▶ _Source material_:
━━━━━━

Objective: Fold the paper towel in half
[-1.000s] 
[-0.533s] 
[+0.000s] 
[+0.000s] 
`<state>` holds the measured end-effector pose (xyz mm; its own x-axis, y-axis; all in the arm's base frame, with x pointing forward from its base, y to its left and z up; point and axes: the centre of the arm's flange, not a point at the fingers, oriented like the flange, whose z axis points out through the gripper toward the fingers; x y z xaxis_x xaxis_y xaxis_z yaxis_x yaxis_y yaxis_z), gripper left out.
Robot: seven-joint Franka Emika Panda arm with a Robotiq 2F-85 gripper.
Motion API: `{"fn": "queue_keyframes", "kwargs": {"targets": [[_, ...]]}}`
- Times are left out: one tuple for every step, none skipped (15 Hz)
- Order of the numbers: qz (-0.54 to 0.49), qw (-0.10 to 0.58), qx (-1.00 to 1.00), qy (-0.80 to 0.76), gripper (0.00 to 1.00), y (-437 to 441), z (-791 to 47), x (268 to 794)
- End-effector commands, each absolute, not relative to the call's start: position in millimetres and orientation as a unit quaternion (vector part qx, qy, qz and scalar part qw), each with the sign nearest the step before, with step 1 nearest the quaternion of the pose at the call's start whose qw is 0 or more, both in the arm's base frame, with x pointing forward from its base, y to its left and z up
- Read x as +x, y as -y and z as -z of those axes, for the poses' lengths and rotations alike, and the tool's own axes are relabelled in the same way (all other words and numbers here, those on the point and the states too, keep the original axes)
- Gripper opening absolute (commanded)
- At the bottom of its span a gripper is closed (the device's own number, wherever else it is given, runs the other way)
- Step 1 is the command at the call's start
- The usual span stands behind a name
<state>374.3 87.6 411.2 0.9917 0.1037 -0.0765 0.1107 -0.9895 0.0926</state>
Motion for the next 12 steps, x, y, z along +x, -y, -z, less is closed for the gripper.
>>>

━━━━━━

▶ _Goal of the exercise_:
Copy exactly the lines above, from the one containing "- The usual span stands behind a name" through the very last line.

▶ _Answer below_:
- The usual span stands behind a name
<state>374.3 87.6 411.2 0.9917 0.1037 -0.0765 0.1107 -0.9895 0.0926</state>
Motion for the next 12 steps, x, y, z along +x, -y, -z, less is closed for the gripper.
>>>

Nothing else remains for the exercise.